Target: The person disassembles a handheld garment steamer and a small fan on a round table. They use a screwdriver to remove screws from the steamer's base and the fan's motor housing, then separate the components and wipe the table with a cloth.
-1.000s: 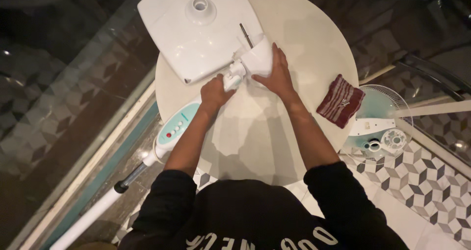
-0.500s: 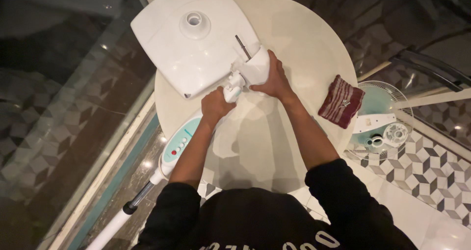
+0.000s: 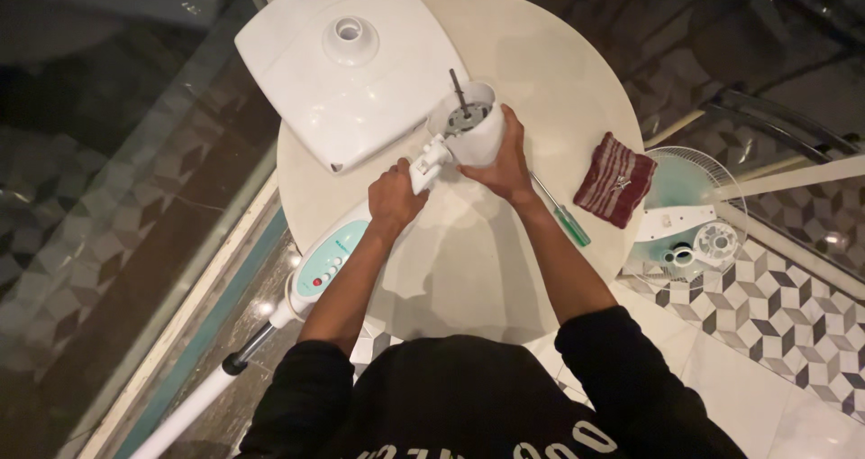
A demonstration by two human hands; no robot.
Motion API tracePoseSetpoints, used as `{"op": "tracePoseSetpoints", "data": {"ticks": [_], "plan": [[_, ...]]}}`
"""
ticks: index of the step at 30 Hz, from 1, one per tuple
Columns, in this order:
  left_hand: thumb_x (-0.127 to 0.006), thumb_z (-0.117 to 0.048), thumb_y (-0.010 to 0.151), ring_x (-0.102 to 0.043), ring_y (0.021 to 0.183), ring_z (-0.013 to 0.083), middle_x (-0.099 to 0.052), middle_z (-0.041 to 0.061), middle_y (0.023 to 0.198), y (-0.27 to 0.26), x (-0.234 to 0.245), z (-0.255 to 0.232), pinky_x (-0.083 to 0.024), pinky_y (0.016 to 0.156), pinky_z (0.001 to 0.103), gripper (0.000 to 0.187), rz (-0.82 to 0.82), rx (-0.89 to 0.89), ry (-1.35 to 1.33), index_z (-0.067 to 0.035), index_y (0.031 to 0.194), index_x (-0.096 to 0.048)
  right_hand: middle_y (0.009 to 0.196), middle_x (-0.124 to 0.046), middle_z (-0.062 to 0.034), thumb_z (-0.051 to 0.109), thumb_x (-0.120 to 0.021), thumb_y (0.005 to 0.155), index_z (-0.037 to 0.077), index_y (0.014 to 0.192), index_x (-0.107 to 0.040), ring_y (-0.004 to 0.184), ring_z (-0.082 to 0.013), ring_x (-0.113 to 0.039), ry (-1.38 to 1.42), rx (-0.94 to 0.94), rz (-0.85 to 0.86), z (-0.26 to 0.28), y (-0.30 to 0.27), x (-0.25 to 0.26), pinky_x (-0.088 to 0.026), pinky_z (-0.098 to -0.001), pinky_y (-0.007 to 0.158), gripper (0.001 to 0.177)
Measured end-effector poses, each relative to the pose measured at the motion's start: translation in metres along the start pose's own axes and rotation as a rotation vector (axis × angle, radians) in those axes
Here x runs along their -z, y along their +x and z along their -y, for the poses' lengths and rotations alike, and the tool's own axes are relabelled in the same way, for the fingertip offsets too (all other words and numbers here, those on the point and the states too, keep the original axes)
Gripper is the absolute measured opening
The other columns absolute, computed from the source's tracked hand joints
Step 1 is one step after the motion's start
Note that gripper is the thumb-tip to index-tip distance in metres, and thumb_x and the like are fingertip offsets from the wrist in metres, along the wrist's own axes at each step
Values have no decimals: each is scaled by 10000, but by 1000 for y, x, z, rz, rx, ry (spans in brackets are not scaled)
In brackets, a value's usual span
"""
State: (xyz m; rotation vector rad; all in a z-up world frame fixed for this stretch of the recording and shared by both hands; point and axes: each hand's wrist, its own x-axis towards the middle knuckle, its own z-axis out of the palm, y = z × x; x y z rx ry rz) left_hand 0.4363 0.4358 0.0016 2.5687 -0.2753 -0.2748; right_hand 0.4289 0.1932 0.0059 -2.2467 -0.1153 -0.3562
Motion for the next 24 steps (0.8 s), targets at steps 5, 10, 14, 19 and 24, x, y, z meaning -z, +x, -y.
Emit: {"op": "tracePoseSetpoints", "data": {"ticks": [5,10,14,19,24], "plan": [[-870,-278,715,-703,881,370,-696,176,985,-19,-8,-4,-573,708,494,547,-96,-99,13,-24,1105,-582,1529,-294,-236,300,-1051,588,17,1549,-104,1466,-374,-368,75,-95,-43,-3,-24,6,-381,-454,1228,1378],[-862,-249,723,-698,855,371,-698,172,953,-33,-12,-7,-571,699,497,498,-111,-152,37,-32,1078,-589,1501,-271,-246,332,-1065,522,-25,1578,-53,1428,-407,-328,43,-138,-80,9,-44,15,-352,-487,1199,1505],[-858,-240,739,-691,839,367,-695,169,945,-47,-11,-11,-566,694,490,469,-93,-173,64,-33,1061,-588,1505,-327,-202,321,-1093,521,26,1557,-220,1430,-404,-337,-60,-57,-86,12,-60,22,-372,-500,1217,1386],[-882,-223,703,-672,804,351,-678,154,914,-64,-16,-15,-537,660,475,477,-172,-240,76,-36,1036,-596,1497,-345,-209,325,-1069,534,2,1551,-174,1429,-366,-406,56,-101,-106,8,-81,21,-396,-470,1210,1393],[-895,-240,698,-662,799,330,-656,134,910,-76,-20,-18,-525,662,455,474,-228,-293,107,-47,1010,-595,1514,-413,-228,338,-1047,602,-7,1557,-84,1414,-344,-490,118,-157,-91,4,-99,24,-442,-444,1169,1399]]}}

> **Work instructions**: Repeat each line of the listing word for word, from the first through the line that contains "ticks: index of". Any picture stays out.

> **Solved problem**:
Target: The person disassembles a handheld garment steamer and a small fan on a round table. They use a screwdriver to remove screws from the steamer's base and the fan's motor housing, then separate the components and wipe the table with a cloth.
-1.000s: 
-0.500s: 
+0.000s: 
A demonstration by two human hands; no robot.
Motion API tracePoseSetpoints, used as `{"op": "tracePoseSetpoints", "data": {"ticks": [_], "plan": [[_, ...]]}}`
"""
ticks: index of the step at 30 Hz, from 1, one per tuple

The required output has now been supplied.